Saat psikologi humanistik modern memasuki generasi ketiga sejak didirikan, hampir
tidak dapat dihindari bahwa program sekali tegas selaras dengan tradisi akan
memeriksa lanjutan mereka keinginan untuk tetap menjadi bagian darinya. Banyak
departemen telah memutuskan, dan lebih banyak lagi yang akan memutuskan, untuk
bercabang ke arah lain. Saya sedih dengan keadaan ini, sebanyak yang saya mengerti
bagaimana hal itu terjadi datang untuk menjadi. Saya telah menyajikan elemen inti
dari humanistik tradisi dan beberapa alasan mengapa departemen historis humanistik
harus terus merangkul mereka. Tradisi humanistik adalah satu-satunya di lanskap
intelektual yang membuka ruang nyata untuk penyelidikan disiplin tentang apa artinya
menjadi manusia. Ini adalah satu-satunya tradisi yang menganggap serius perbedaan
manusia dan berjuang untuk hidup dengan baik dengan perbedaan itu tanpa
mencucinya menjadi materi, masyarakat, atau roh. Ini adalah satu-satunya tradisi
dengan konsep yang koheren tentang pembangunan manusia dan komitmen historis
untuk merancang berbagai jenis teknik untuk memfasilitasi pengembangan di rumah,
sekolah, kantor terapi, dan masyarakat. Akhirnya, itu adalah satu-satunya tradisi
intelektual yang mendukung kehidupan dalam rezim politik yang demokratis.
Mengutip Woody Allen,"Ada dua 'isme': humanisme dan fasisme."
Kesimpulan : Humanistic psychology may or may not experience an institutional
renaissance at some point in the future.
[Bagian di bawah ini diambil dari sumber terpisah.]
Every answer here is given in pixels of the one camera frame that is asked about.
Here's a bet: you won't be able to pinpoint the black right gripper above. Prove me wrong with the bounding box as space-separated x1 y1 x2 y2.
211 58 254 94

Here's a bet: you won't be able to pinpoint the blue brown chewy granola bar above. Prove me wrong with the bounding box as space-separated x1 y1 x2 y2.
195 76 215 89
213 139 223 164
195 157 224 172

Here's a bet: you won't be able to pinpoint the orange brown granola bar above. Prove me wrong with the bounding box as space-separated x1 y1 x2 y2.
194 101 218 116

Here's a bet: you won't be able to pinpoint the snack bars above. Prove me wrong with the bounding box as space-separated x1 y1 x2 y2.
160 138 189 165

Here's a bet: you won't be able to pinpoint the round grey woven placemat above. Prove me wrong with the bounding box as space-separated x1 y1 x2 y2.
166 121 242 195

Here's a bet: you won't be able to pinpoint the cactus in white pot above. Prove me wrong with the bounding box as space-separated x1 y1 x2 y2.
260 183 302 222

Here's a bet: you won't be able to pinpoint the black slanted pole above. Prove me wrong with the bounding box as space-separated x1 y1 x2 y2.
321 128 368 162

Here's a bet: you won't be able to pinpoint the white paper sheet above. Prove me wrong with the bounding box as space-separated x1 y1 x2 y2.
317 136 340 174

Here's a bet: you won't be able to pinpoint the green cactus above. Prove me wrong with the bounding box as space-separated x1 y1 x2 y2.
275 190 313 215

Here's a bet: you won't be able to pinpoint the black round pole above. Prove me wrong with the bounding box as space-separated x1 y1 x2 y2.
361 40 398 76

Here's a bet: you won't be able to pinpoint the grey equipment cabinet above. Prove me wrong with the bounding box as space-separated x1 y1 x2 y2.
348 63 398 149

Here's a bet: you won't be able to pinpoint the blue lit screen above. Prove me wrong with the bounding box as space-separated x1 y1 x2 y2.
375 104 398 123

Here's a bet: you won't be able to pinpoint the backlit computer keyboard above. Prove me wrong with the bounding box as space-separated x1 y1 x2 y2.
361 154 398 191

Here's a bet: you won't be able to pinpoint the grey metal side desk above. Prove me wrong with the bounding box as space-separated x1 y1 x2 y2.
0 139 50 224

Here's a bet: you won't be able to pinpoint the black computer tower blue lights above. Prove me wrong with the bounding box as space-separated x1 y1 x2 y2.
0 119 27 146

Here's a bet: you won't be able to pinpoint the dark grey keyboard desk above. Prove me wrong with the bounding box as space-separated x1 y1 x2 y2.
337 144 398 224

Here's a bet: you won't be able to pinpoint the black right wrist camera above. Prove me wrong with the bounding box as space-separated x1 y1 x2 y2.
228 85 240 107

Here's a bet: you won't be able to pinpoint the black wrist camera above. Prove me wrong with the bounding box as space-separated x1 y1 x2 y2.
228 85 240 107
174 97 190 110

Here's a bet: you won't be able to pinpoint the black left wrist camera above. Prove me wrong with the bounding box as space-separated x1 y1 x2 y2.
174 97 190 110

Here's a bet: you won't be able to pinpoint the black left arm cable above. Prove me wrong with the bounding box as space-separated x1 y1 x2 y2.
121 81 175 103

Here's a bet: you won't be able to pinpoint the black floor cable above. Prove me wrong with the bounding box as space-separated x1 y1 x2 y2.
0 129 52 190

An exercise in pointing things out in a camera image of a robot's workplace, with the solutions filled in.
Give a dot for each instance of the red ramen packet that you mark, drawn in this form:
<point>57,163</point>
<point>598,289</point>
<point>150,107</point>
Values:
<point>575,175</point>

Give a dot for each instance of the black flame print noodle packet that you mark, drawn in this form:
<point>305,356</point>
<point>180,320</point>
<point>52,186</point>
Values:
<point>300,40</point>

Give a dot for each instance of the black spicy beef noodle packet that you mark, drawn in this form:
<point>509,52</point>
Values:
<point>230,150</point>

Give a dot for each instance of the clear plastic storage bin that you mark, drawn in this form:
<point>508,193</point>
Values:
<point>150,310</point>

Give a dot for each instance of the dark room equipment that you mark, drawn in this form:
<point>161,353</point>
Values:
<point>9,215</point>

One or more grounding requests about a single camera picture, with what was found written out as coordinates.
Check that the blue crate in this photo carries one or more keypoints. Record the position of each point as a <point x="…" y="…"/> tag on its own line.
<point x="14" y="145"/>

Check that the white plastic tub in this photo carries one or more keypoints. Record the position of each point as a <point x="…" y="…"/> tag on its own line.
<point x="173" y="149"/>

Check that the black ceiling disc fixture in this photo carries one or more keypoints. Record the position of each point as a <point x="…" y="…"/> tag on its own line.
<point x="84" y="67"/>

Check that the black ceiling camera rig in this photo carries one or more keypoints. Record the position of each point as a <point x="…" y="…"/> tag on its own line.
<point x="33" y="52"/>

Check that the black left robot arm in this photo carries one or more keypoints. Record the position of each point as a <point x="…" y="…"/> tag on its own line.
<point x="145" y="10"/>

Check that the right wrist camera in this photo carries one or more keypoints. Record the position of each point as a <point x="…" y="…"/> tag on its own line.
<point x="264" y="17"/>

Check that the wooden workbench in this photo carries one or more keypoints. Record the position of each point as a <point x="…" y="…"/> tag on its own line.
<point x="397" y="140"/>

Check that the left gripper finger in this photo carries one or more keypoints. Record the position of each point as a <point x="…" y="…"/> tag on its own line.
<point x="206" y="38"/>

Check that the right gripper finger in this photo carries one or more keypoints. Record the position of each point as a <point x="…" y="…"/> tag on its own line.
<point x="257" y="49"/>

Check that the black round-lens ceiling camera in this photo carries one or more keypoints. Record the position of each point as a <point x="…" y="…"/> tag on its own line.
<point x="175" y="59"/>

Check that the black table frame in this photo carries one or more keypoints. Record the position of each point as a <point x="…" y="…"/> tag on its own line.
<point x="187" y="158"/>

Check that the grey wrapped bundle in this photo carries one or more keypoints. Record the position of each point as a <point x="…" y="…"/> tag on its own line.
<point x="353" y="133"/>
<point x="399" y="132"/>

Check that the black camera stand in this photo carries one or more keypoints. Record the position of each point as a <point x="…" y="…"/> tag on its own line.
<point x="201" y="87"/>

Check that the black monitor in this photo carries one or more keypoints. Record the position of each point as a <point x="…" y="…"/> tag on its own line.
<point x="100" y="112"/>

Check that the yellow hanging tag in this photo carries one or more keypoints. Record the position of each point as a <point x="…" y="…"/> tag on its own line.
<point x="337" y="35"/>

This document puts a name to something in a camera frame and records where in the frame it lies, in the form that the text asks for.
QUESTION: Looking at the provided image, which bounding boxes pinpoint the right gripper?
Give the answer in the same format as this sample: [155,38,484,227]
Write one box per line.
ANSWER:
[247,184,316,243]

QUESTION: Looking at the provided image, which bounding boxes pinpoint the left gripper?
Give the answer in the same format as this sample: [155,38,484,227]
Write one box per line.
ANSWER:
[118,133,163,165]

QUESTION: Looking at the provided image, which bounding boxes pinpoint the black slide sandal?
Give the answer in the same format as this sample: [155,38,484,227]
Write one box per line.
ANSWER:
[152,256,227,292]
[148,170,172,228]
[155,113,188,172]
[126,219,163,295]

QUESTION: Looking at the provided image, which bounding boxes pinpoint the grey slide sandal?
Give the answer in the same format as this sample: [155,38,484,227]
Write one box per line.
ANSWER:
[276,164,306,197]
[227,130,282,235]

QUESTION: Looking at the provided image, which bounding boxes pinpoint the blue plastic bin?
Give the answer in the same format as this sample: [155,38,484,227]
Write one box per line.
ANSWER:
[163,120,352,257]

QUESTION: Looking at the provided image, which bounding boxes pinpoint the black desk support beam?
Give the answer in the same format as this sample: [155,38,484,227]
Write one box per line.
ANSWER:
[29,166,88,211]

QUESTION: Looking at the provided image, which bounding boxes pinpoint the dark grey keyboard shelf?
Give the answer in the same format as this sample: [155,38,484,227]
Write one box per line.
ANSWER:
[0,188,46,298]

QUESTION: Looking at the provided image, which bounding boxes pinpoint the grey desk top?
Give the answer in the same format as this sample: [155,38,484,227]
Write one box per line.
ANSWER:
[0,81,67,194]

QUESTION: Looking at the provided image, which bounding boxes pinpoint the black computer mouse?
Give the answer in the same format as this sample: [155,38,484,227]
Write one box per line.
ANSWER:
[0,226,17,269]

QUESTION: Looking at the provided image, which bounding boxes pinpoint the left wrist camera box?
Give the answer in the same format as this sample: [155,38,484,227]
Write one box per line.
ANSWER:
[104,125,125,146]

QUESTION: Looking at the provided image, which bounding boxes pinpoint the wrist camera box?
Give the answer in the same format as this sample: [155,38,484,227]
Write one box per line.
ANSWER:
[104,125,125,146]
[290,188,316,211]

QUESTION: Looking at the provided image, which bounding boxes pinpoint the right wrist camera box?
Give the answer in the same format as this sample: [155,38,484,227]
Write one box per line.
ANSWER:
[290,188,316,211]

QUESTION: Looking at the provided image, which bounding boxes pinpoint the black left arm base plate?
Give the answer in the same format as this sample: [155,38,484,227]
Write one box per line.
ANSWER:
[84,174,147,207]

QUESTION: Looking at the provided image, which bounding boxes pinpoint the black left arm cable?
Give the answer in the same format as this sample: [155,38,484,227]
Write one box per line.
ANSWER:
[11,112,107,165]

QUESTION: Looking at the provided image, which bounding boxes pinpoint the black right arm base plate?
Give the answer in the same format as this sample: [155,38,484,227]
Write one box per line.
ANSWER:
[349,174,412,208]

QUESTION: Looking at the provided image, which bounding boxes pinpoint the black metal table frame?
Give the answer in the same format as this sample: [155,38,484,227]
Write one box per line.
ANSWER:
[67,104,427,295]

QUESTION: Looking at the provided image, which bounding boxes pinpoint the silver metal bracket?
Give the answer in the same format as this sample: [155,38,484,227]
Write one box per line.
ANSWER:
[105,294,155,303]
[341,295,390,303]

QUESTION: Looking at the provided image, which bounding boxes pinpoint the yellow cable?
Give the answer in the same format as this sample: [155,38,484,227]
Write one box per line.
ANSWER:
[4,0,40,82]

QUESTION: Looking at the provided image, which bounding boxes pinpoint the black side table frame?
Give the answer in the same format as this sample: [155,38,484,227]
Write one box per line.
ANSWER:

It will begin to do so only if and when schools
focus less on modern trends toward disciplinary boundaries, specialization, and
vocational training and more on the traditional liberal arts. And such a change is
only likely when the cultural forces of modernity are identified and resisted. But it is
not only the schools and the larger culture that have been compromised by modernity;
humanistic psychology is implicated as well. An honest reckoning with modernity
would go a long way toward saving humanistic psychology from some of its own
excesses and placing it on a sounder and potentially more effective foundation for the
future.
Psikologi humanistik mungkin atau mungkin tidak mengalami kebangkitan
institusional di beberapa titik di masa depan. Ini akan mulai dilakukan hanya jika dan
ketika sekolah kurang fokus pada tren modern menuju batas-batas disiplin,
spesialisasi, dan pelatihan kejuruan dan lebih pada seni liberal tradisional. Dan
perubahan seperti itu adalah hanya mungkin ketika kekuatan budaya modernitas
diidentifikasi dan dilawan. Tetapi bukan hanya sekolah dan budaya yang lebih besar
yang telah dikompromikan oleh modernitas; psikologi humanistik juga terlibat.
Perhitungan yang jujur terhadap modernitas akan sangat membantu menyelamatkan
psikologi humanistik dari beberapa eksesnya sendiri dan menempatkannya di atas
fondasi yang lebih kuat dan berpotensi lebih efektif untuk masa depan.